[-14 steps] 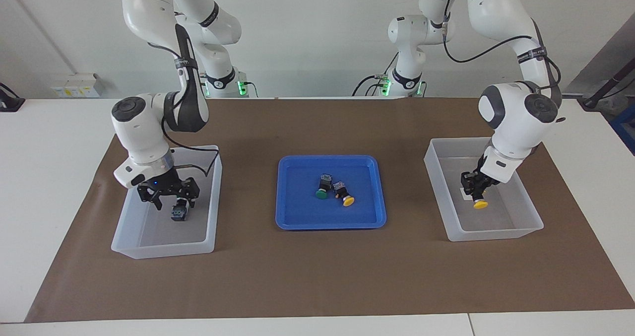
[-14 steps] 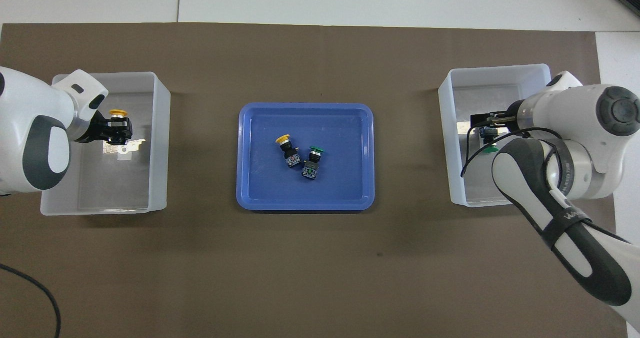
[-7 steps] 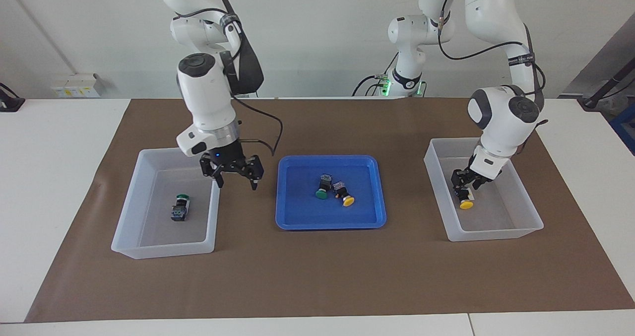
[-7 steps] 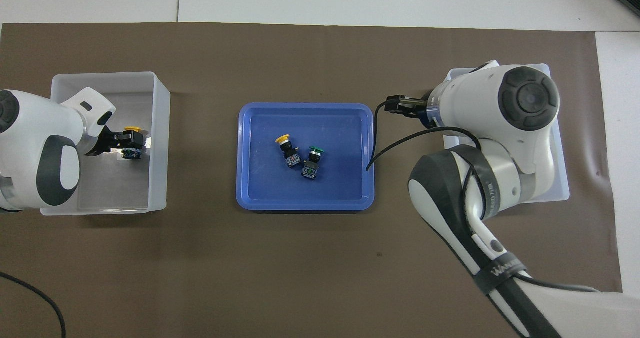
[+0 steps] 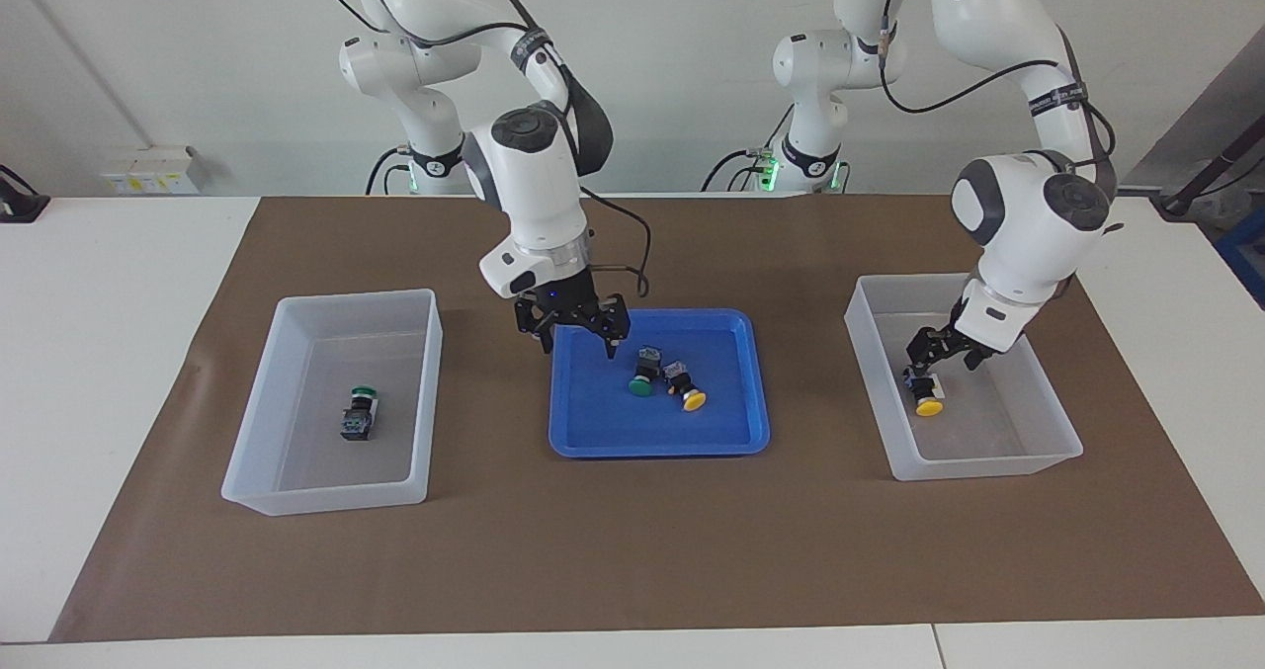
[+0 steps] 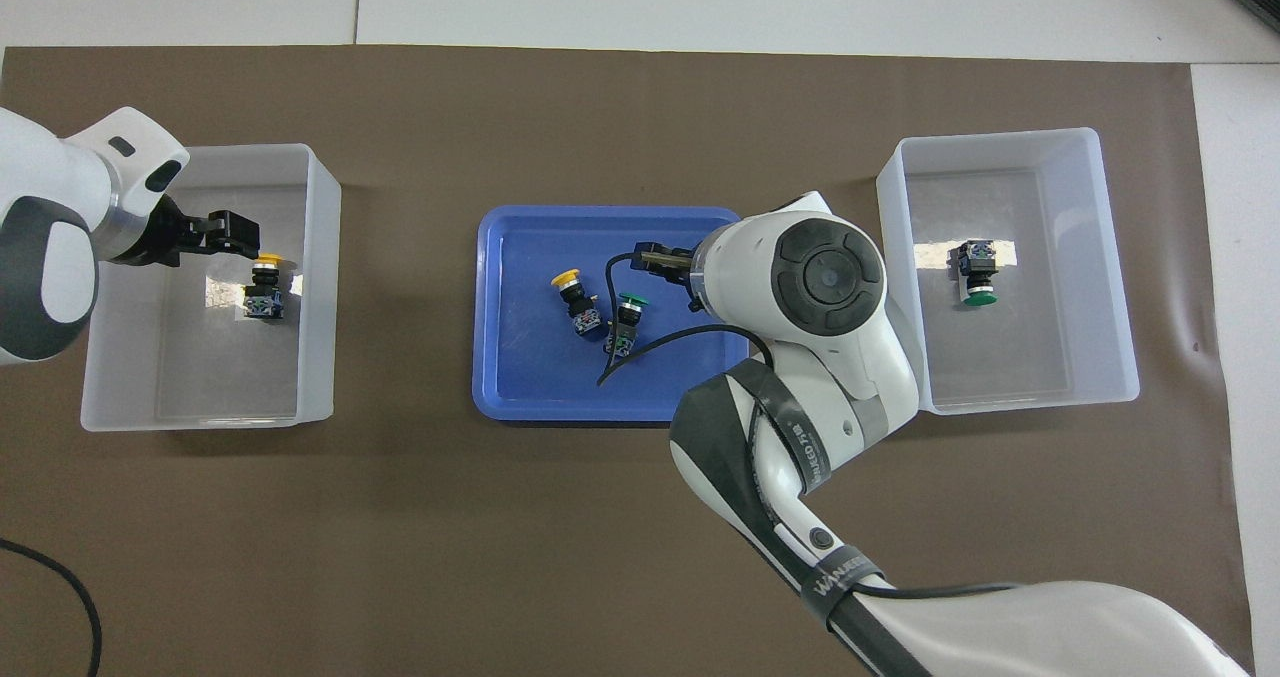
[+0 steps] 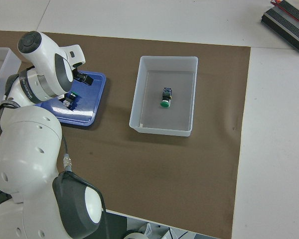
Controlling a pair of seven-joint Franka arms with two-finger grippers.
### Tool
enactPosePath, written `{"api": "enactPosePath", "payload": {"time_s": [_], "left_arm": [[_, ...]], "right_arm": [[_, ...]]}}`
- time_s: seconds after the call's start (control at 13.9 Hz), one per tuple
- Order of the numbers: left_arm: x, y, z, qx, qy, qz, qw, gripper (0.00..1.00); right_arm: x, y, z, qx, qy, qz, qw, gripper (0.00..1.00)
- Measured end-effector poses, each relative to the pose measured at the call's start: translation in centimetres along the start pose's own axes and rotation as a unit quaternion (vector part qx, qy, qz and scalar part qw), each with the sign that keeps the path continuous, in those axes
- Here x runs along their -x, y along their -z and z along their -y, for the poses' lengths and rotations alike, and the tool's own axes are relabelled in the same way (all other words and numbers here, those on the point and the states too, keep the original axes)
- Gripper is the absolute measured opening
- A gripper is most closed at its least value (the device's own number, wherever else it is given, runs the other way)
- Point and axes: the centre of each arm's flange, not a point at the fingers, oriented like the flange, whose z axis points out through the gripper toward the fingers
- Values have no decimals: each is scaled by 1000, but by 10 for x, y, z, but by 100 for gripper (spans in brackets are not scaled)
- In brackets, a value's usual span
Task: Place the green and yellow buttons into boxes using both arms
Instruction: 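Move the right gripper back over the tray toward a green button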
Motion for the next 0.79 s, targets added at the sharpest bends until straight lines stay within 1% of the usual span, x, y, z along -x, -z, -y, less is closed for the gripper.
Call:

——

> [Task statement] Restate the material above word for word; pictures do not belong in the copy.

> [Completed task]
[-14 steps] 
[-14 steps] 
[-7 steps] 
[-7 steps] 
[+0 steps] 
[+0 steps] 
[+0 steps] 
Controlling a pair of seven-joint Franka arms with two-finger grippers.
### Tool
enactPosePath, written `{"api": "enactPosePath", "payload": {"time_s": [_], "left_arm": [[_, ...]], "right_arm": [[_, ...]]}}`
- time_s: seconds after the call's start (control at 13.9 Hz), one per tuple
- Order of the numbers: left_arm: x, y, z, qx, qy, qz, qw, gripper (0.00..1.00); right_arm: x, y, z, qx, qy, qz, qw, gripper (0.00..1.00)
- Measured end-effector poses, each relative to the pose measured at the call's start: translation in centimetres along the start pose's own axes and rotation as a unit quaternion (vector part qx, qy, qz and scalar part qw), each with the sign that keeps the path continuous, in those axes
- Here x runs along their -x, y along their -z and z along their -y, for the poses' lengths and rotations alike, and the tool's own axes are relabelled in the same way (all other words and numbers here, those on the point and the states too, keep the original axes)
- Gripper is the absolute measured opening
- A gripper is most closed at its least value (the device's own number, wherever else it is given, runs the other way)
- Point and axes: the centre of each arm's flange, not a point at the fingers, oriented like the flange, whose z axis points out through the gripper toward the fingers
- Values have no decimals: each is scaled by 1000, but by 10 for x, y, z, but by 100 for gripper (spans in brackets are not scaled)
- In brackets, a value's usual span
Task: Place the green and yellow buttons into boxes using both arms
Instruction: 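Move the right gripper back over the tray toward a green button
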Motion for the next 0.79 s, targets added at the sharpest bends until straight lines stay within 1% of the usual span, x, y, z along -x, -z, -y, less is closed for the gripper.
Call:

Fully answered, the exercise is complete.